A conferencista do evento, Maria de Fátima Pessoa Militão de Albuquerque, integrante do Grupo de Pesquisa da Epidemia da Microcefalia (MERG) desde 2015, apresentou uma linha do tempo da epidemia, que teve lugar primeiramente no Brasil, espalhando-se depois para mais de 40 países. Ela lembrou que o aumento do número de neonatos com microcefalia começou a ser percebido em agosto de 2015, em Pernambuco, por duas neuropedriatras. A partir desse acontecimento, a evolução da epidemia se deu rapidamente. “Desde a percepção de que havia um agregado de dados de qualidade até a declaração de estado de emergência de saúde pública nacional, pelo Ministério da Saúde, e da reunião convocada para a criação do MERG, passaram-se apenas três meses”.
A síndrome congênita do vírus zika foi incluída na Classificação Estatística Internacional de Doenças e Problemas Relacionados à Saúde (CID 11), lançada pela OMS em junho deste ano.
Já na mesa redonda “Global vector control response/2017-2030: é possível alcançar?”, Ana Carolina Faria e Silva, dos Centros de Controle e Prevenção de Doenças (CDC) no Brasil, e Renato Vieira, coordenador geral de Doenças Transmissíveis do Ministério da Saúde, falaram sobre a ferramenta da OMS para o controle de vetores.

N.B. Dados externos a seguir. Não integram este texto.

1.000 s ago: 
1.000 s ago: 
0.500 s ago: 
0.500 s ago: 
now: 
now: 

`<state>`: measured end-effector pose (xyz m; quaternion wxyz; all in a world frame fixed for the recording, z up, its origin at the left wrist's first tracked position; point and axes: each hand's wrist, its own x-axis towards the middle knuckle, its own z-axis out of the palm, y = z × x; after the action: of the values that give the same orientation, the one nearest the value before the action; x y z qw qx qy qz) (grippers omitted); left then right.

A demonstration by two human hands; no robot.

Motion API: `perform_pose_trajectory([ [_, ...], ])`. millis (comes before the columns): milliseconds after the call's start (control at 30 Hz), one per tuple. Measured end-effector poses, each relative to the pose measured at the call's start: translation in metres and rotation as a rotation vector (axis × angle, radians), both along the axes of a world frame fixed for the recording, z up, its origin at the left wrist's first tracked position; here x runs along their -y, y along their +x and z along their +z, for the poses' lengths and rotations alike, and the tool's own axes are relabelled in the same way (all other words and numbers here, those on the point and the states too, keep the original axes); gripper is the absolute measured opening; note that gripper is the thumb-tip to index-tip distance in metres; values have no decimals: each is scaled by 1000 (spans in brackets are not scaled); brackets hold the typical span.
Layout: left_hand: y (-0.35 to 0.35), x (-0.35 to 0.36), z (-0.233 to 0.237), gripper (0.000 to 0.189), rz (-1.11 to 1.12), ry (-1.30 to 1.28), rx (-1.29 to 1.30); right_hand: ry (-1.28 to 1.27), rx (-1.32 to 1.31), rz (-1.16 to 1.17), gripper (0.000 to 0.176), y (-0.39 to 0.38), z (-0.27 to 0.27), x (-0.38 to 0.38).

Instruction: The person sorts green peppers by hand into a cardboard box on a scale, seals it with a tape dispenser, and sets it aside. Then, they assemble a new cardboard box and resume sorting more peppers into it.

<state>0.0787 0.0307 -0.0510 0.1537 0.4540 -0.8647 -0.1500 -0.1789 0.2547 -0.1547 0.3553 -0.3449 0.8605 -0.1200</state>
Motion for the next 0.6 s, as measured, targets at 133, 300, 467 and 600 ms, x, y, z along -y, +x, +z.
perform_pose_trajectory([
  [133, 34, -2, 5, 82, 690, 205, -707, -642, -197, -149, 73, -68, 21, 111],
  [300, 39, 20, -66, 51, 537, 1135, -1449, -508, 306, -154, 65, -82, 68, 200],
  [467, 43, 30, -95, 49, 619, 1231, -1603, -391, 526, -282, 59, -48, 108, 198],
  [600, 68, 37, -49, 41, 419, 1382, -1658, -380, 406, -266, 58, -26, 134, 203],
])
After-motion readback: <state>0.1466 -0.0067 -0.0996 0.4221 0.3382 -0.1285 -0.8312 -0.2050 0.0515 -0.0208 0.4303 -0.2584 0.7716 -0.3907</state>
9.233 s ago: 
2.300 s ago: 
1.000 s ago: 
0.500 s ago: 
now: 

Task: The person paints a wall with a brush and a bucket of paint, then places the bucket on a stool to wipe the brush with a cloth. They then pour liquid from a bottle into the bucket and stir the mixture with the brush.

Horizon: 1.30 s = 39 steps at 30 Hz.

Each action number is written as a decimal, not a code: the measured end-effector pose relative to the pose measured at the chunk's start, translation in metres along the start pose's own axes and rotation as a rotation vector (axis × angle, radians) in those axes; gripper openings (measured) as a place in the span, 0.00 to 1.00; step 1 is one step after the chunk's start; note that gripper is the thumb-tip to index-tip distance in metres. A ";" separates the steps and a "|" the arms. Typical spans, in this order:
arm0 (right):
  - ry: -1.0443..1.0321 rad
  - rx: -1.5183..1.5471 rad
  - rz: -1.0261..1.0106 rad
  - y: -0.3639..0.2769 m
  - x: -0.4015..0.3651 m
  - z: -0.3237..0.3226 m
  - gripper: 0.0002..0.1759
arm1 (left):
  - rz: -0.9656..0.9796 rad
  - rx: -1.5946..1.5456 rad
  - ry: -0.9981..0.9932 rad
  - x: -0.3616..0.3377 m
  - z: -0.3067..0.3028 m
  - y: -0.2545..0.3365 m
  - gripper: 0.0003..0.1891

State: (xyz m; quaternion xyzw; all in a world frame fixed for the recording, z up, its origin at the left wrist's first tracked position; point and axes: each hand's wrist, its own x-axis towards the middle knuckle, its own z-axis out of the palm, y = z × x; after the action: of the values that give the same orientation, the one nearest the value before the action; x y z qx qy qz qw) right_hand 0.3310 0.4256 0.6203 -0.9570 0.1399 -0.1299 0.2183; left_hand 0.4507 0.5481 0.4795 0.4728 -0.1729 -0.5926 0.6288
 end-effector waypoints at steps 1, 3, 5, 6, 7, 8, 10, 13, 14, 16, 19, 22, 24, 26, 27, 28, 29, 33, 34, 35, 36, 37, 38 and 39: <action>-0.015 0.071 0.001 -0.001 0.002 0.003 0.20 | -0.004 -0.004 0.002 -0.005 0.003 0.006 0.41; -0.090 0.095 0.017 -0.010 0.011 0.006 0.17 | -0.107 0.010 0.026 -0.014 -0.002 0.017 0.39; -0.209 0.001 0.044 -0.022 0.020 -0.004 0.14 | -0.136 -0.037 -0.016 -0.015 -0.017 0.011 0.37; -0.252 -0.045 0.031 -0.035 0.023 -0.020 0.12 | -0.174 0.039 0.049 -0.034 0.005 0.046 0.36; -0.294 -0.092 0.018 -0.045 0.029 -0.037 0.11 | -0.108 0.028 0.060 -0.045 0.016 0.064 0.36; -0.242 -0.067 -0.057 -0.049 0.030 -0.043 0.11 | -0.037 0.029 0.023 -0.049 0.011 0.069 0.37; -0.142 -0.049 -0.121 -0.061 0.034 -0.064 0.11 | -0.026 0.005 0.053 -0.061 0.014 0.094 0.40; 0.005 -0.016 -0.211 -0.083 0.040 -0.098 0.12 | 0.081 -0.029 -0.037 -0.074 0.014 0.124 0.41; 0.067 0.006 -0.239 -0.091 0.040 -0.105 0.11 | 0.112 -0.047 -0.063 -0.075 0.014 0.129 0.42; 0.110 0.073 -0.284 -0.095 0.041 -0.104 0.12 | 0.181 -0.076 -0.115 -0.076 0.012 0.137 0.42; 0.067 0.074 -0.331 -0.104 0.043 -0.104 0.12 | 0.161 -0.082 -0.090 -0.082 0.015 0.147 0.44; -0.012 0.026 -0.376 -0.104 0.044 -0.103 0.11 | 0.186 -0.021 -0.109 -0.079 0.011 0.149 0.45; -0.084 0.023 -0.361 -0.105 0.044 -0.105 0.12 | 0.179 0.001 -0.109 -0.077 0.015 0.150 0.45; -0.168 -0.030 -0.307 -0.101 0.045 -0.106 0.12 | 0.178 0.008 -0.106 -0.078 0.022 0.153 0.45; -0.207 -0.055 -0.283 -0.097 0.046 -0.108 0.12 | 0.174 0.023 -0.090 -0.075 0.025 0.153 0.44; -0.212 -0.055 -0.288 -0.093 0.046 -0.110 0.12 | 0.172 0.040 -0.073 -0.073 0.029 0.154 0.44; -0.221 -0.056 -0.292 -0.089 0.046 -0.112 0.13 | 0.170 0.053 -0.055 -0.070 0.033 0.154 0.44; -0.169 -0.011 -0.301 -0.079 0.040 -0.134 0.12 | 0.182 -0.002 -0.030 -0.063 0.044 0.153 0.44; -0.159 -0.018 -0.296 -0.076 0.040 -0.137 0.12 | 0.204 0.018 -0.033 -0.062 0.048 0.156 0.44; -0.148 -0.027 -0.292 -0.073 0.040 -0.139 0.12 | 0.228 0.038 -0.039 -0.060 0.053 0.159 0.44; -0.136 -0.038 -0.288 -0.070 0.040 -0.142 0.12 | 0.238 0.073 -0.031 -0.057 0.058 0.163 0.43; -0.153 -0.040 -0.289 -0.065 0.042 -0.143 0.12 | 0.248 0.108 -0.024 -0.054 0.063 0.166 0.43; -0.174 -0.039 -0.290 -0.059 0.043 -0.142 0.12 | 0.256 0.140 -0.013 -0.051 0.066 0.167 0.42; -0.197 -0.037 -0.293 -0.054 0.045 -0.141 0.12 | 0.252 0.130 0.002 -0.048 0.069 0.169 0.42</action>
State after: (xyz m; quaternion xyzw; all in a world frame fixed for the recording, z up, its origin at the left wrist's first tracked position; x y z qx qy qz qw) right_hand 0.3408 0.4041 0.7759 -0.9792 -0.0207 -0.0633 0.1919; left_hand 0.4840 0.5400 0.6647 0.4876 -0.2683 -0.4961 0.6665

Vásquez, que coordenou a atividade, afirmou que o documento, adotado na Assembleia Mundial da Saúde em maio de 2017, tem como principal objetivo apontar intervenções “para reduzir a carga das doenças causadas por vetores que afetam seres humanos”.
Ana Carolina revelou que 80% da população mundial está suscetível a contrair doenças causadas por vetores. “O documento chama os países a reverem suas estratégias de controle vetorial e seus planos operacionais de ação”, disse. Entre essas enfermidades estão a malária, dengue, zika, chikungunya, Chagas e oncocercose. Ela citou os quatro pilares do marco da resposta, sendo eles: reforçar as ações e a colaboração intersetorial e intrasetorial; conseguir participação e mobilização das comunidades; melhorar a vigilância de vetores e o monitoramento e a avaliação das intervenções; e ampliar e integrar ferramentas e enfoques.
Para Vieira, a publicação do documento da OMS foi oportuna para o país fortalecer suas capacidades de lidar com emergências. Falou ainda sobre alguns dos desafios para o controle de vetores no Brasil, citando o caso da febre amarela. Em dois anos, o Brasil teve mais de 2 mil casos de febre amarela – mais do que foi registrado em 36 anos, de 1980 a 2016 –, disse o coordenador. Ele afirma que um dos avanços no tema foi a criação do Comitê Técnico Assessor do Ministério da Saúde para Vetores, do qual a OPAS/OMS participa. “Essa iniciativa tenta trazer, do ponto de vista científico e técnico, um suporte à tomada de decisão do Ministério da Saúde e a integração não só dos programas, mas entre o setor saúde, sociedades científicas e poder público para nos trazer propostas de respostas práticas”.